* The task *
Take the lines below between the one holding "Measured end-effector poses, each" and the one holding "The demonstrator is", inclusive, and copy them exactly. Add nothing.
Data shown section start
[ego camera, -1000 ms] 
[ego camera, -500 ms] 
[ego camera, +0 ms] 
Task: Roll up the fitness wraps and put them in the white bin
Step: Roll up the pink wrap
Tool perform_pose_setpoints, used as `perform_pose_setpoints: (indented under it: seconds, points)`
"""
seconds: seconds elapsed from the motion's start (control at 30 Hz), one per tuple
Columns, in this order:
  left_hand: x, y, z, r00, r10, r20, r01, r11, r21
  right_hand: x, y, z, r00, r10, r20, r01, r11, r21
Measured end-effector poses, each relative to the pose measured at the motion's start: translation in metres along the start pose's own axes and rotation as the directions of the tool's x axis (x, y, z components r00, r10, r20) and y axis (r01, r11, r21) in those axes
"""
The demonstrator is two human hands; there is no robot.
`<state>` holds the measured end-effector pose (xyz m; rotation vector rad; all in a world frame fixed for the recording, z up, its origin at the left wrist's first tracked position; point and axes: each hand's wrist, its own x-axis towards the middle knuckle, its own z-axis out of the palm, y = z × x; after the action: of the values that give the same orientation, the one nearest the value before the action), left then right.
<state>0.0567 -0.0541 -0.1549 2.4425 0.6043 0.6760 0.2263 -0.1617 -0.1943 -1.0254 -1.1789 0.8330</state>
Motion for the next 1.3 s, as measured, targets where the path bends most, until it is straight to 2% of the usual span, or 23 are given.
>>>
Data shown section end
* Result of this exercise *
Measured end-effector poses, each relative to the pose measured at the motion's start: translation in metres along the start pose's own axes and rotation as the directions of the tool's x axis (x, y, z components r00, r10, r20) and y axis (r01, r11, r21) in those axes
"""
The demonstrator is two human hands; there is no robot.

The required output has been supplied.